PROBLEM TO SOLVE
In the listing below, find each line containing "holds" and report it.
::::
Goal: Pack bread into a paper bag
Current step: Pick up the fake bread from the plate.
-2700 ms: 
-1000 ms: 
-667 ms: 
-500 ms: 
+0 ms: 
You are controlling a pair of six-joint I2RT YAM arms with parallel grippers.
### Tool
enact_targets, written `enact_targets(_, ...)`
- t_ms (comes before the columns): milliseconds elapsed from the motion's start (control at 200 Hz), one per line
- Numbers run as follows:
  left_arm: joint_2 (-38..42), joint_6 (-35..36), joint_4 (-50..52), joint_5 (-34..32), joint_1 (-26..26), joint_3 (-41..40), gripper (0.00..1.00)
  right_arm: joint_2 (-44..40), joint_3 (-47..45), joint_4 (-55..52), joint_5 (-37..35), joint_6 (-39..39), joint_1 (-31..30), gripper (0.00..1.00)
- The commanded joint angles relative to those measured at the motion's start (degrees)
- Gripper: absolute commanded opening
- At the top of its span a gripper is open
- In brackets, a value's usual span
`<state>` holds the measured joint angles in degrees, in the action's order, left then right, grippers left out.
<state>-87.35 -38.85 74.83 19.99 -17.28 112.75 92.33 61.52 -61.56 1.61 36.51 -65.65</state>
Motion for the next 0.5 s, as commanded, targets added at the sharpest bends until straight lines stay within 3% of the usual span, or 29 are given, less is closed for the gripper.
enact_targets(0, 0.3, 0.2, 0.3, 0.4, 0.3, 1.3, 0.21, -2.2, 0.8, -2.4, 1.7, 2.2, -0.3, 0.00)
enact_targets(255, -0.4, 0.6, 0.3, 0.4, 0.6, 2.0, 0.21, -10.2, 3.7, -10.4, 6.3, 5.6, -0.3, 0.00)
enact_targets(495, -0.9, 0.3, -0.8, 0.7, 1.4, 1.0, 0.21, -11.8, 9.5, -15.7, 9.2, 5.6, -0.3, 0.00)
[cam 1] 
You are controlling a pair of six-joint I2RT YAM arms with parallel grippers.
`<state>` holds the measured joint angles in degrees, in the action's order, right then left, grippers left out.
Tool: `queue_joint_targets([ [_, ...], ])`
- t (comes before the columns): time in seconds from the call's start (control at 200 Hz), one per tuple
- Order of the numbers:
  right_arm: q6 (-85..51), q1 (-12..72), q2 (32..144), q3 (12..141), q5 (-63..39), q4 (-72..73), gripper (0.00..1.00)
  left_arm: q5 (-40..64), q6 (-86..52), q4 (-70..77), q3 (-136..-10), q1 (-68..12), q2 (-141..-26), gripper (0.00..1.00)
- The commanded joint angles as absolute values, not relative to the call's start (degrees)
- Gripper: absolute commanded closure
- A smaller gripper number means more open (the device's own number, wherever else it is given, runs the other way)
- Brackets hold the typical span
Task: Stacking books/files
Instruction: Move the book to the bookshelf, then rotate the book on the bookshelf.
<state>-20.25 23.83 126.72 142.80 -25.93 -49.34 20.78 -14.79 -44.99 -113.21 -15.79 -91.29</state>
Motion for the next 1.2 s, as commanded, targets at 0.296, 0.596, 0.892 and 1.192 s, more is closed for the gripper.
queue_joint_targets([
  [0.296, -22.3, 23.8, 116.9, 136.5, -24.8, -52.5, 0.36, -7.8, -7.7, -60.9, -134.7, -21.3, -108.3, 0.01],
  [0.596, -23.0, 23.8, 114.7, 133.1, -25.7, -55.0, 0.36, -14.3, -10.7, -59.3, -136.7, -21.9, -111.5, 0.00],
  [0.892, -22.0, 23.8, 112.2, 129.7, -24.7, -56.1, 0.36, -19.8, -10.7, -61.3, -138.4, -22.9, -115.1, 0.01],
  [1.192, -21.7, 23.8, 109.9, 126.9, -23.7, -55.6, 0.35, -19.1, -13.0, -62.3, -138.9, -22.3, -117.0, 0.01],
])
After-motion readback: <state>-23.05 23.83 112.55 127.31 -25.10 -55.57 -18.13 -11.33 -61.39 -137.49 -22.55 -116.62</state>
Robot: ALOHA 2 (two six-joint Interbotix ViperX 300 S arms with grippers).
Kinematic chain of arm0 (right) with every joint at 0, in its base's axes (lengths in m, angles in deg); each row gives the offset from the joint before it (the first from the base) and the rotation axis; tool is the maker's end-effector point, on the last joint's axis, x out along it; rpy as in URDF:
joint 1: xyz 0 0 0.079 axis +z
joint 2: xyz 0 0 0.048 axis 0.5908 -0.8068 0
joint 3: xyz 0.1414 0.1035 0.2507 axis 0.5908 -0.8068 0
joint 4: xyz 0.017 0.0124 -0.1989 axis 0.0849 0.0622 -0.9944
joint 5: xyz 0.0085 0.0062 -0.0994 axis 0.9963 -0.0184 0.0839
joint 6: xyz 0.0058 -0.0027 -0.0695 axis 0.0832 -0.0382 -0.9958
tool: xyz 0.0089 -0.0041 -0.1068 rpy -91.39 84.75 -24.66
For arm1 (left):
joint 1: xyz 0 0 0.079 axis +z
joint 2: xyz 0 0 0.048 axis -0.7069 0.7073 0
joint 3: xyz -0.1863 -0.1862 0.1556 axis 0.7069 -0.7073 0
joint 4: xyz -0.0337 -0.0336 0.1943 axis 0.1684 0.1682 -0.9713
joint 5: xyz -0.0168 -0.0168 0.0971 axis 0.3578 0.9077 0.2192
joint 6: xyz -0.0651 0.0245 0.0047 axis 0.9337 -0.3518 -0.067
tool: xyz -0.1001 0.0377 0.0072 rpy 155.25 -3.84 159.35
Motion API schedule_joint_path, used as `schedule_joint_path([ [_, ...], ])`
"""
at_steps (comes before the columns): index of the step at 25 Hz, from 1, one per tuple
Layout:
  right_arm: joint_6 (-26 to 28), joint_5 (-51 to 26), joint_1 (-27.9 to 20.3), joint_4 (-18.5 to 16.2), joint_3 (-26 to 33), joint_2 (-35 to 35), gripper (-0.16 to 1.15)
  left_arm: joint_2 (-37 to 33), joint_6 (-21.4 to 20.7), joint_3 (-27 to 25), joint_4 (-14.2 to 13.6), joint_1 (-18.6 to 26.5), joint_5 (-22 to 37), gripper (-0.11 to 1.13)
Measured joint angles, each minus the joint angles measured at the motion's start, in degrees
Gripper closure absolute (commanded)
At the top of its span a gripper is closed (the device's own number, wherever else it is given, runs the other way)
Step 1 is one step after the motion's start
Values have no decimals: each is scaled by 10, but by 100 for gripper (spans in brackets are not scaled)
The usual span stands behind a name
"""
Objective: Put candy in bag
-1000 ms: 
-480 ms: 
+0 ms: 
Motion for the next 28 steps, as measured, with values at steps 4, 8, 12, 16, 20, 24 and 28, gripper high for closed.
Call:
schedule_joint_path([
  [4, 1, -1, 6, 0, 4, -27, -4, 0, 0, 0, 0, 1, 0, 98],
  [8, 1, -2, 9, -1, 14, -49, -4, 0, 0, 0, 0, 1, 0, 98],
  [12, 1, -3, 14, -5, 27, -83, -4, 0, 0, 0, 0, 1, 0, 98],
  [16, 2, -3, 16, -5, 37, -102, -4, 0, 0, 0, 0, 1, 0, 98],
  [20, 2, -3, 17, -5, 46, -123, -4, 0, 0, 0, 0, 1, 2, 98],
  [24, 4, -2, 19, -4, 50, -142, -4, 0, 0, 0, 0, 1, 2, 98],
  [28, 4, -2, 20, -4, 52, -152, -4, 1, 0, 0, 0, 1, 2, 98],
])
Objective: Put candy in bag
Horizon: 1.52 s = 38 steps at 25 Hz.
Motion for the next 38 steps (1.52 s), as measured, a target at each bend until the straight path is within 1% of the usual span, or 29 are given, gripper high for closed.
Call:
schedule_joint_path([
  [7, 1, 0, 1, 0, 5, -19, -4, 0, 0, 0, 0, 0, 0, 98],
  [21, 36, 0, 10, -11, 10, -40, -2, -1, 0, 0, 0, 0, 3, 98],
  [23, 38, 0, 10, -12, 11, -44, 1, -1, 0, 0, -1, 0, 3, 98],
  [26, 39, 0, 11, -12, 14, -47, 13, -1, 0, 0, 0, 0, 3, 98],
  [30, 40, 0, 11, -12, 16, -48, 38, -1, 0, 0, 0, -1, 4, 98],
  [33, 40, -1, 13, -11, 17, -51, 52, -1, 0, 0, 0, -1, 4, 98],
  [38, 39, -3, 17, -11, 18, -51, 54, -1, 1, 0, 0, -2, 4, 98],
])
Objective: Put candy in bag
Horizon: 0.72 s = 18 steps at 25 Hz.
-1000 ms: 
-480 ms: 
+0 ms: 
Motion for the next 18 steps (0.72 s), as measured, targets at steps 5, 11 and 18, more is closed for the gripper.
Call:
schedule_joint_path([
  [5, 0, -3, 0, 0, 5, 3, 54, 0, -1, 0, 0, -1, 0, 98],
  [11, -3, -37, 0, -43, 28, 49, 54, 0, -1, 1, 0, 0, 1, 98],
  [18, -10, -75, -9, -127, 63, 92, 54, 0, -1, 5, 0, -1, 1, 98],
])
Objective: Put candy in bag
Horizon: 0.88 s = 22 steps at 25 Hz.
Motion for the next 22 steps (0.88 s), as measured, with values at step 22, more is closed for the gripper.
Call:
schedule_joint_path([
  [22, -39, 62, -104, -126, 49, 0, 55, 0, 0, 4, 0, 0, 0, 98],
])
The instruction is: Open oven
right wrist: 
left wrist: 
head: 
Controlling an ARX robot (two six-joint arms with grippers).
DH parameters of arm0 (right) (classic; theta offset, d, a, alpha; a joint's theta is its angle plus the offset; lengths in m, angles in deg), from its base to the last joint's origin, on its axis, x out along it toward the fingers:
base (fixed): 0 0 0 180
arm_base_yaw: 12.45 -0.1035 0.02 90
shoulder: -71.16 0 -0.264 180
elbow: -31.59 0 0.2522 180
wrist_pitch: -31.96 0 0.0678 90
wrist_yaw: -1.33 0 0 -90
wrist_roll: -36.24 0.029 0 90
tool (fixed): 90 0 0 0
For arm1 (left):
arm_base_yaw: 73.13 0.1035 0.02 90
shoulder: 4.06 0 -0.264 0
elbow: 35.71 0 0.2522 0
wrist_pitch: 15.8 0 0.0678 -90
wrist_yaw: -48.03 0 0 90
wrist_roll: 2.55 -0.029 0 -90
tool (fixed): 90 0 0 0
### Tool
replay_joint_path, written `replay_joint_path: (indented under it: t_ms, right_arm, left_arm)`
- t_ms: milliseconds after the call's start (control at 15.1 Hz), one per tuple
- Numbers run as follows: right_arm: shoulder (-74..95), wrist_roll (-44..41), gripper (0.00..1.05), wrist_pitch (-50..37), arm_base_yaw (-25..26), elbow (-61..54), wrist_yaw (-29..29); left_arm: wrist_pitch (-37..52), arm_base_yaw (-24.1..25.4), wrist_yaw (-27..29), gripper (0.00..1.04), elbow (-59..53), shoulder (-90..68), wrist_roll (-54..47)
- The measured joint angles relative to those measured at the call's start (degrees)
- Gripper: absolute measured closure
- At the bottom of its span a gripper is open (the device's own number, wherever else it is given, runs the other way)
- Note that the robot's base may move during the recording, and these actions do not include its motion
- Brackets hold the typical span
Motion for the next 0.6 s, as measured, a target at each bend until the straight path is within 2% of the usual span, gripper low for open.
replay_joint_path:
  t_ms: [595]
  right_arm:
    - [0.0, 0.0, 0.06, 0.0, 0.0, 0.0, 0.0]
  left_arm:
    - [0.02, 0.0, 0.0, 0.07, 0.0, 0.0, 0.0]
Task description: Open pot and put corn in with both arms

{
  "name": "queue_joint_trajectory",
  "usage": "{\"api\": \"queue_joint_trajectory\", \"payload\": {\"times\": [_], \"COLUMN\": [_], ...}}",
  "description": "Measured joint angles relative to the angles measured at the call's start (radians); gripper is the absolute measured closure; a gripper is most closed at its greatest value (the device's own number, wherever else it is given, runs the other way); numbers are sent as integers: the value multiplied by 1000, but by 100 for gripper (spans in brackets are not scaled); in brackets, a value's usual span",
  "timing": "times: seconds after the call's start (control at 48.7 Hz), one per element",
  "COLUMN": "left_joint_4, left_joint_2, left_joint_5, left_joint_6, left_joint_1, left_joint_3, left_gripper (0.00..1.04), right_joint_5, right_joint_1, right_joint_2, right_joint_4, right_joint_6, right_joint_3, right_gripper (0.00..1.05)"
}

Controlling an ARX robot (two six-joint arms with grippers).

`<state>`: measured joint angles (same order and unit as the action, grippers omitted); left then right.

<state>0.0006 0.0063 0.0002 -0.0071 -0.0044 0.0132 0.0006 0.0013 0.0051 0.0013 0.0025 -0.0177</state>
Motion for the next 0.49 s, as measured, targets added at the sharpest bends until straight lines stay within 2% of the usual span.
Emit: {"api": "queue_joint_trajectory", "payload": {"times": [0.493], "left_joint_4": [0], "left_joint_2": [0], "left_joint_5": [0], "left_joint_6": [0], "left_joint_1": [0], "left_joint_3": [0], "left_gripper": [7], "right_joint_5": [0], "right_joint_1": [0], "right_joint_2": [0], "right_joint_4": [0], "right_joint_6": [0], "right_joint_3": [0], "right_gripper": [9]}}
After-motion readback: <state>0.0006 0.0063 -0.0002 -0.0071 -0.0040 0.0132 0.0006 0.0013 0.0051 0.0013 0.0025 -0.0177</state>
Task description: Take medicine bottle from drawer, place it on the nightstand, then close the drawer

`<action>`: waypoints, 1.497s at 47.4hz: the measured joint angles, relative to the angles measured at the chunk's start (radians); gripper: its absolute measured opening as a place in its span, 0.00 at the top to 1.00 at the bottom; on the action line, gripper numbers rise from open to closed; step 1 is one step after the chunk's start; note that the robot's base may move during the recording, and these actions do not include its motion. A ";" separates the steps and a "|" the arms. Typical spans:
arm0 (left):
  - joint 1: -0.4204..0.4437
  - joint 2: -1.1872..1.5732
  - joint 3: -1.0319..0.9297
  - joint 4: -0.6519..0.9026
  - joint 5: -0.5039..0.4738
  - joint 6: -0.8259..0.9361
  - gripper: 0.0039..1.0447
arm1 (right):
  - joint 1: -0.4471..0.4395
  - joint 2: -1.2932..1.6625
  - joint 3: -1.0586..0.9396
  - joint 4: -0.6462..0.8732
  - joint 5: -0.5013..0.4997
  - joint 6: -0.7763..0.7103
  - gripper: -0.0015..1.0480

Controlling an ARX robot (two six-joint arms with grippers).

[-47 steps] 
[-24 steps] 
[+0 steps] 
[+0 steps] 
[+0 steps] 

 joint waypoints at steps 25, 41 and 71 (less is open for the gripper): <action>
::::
ANSWER BOX
`<state>` holds the measured joint angles in degrees, in the action's order, left then right, grippers left out.
`<state>` holds the measured joint angles in degrees, in the action's order, right then left, grippers left out.

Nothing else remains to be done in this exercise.